(MATERIAL TO PROCESS Opens)

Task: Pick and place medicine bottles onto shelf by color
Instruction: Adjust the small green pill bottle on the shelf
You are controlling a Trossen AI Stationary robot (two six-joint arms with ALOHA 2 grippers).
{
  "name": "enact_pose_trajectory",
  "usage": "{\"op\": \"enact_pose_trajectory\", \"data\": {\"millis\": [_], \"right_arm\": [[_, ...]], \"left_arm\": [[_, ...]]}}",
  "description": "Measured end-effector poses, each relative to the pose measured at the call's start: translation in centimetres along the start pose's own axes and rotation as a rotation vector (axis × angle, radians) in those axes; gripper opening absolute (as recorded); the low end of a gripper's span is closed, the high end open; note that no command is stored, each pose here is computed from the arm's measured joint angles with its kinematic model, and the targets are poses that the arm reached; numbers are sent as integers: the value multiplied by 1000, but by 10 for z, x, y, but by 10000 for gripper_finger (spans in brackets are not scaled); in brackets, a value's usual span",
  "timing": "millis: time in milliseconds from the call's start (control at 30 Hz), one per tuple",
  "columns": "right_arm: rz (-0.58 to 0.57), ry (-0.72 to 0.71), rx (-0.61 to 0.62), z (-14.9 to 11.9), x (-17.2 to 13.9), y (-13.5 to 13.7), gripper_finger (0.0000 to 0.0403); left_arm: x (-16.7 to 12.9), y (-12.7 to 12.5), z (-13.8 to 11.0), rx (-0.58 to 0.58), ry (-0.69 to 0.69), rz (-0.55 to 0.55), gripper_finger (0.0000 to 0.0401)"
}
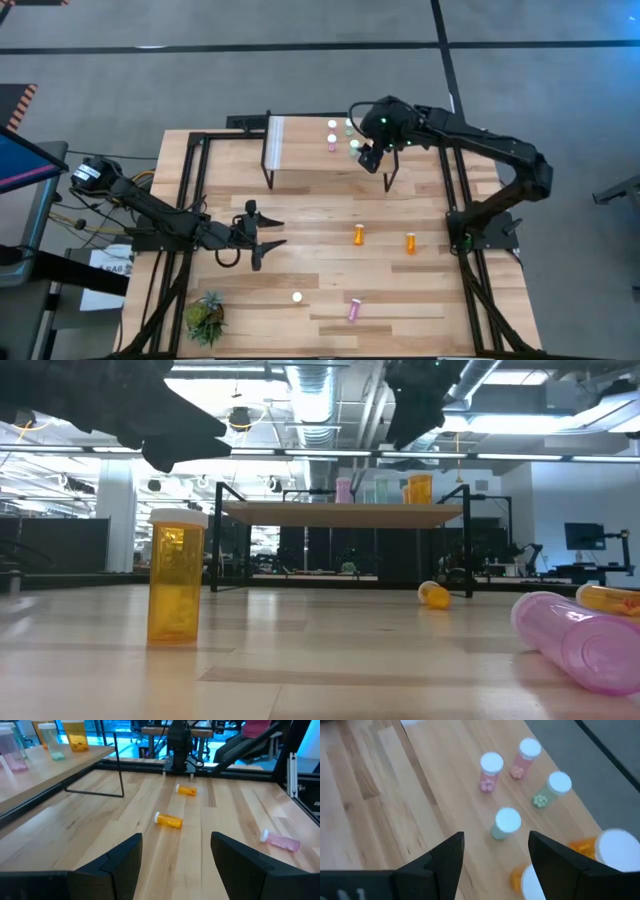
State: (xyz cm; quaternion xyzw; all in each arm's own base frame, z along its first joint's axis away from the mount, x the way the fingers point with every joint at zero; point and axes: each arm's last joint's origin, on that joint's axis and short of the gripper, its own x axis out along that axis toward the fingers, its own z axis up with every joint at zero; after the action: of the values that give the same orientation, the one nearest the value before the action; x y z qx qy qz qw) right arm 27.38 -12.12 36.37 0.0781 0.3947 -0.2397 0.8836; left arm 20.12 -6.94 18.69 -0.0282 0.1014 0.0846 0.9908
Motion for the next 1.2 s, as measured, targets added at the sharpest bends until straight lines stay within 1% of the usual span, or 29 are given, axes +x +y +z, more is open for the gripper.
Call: {"op": "enact_pose_trajectory", "data": {"millis": [267, 333, 467, 800, 1000, 1200], "right_arm": [[-1, 25, -35, 4, 26, 2, 244], [-6, 49, -30, 3, 36, 1, 244], [-16, 66, -16, 3, 44, -4, 244], [-39, 38, 13, 5, 43, -15, 244], [-39, 71, 8, 3, 51, -15, 244], [-40, 44, 10, 6, 51, -15, 244]], "left_arm": [[0, 0, 0, 6, -3, 4, 225], [0, 0, 0, 6, -3, 4, 225], [0, 0, 0, 8, -1, 3, 225], [0, 0, 0, 12, 4, 1, 225], [0, 0, -1, 11, 5, 0, 225], [0, 0, -1, 11, 5, 0, 225]]}}
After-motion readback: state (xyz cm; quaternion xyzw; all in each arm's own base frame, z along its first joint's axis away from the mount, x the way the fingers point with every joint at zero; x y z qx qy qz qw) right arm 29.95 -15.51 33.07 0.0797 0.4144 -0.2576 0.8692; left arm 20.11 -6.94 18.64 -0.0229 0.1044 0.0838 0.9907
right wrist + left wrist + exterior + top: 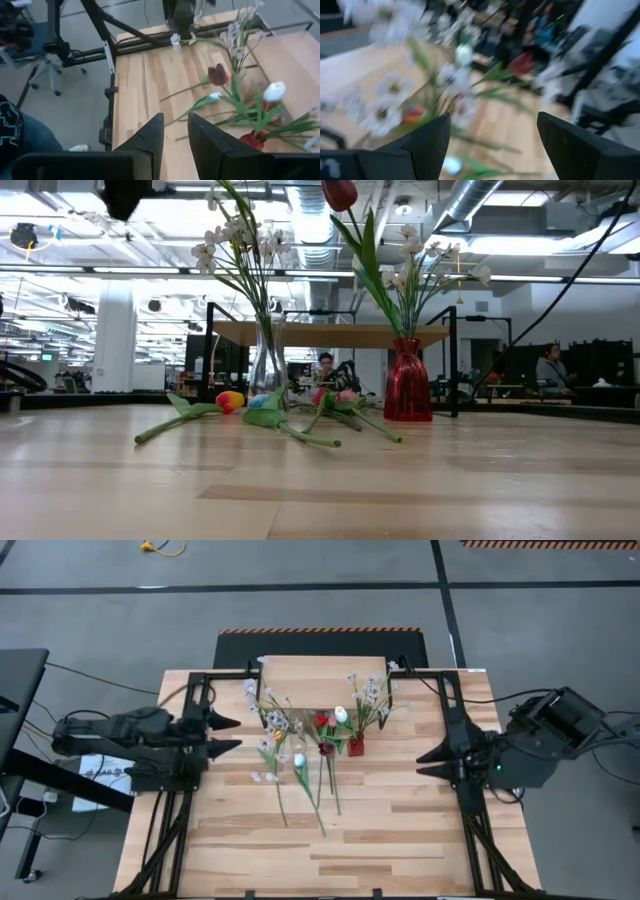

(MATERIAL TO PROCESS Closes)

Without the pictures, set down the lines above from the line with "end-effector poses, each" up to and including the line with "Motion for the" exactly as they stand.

◆ OUTPUT OF THE EXERCISE:
  "description": "Measured end-effector poses, each relative to the pose measured at the call's start: translation in centimetres along the start pose's own axes and rotation as a rotation vector (axis × angle, radians) in those axes; gripper opening absolute (as recorded); the low end of a gripper's span is closed, the high end open; note that no command is stored, each pose here is computed from the arm's measured joint angles with its kinematic model, and the targets are poses that the arm reached; numbers are sent as integers: the value multiplied by 1000, but by 10 for z, x, y, but by 10000 for gripper_finger (spans in brackets are not scaled); in brackets, a value's usual span",
  "timing": "millis: time in milliseconds from the call's start (control at 30 Hz), one per tuple",
  "columns": "right_arm: rz (-0.58 to 0.57), ry (-0.72 to 0.71), rx (-0.61 to 0.62), z (-14.9 to 11.9), x (-17.2 to 13.9), y (-13.5 to 13.7), gripper_finger (0.0000 to 0.0403); left_arm: x (-16.7 to 12.9), y (-12.7 to 12.5), z (-13.8 to 11.0), rx (-0.58 to 0.58), ry (-0.69 to 0.69), rz (-0.55 to 0.55), gripper_finger (0.0000 to 0.0401)"
}
State: (xyz cm; quaternion xyzw; all in each arm's own base frame, z along its first joint's axis away from the mount, x the way the fingers point with every joint at zero; point and axes: each arm's last joint's origin, on that joint's axis and short of the gripper, its own x axis out along that axis toward the fingers, its own z axis up with every joint at zero; after the action: of the values that give the same orientation, the one nearest the value before the action; x y z qx qy qz qw) right arm 27.38 -12.12 36.37 0.0781 0.3947 -0.2397 0.8836; left arm 20.12 -6.94 18.69 -0.0282 0.1014 0.0846 0.9908
Motion for the next 1.2 s, as measured, targets added at the sharpest bends until straight lines stay within 1% of the usual span, or 29 are given, axes +x +y +z, more is open for the gripper.

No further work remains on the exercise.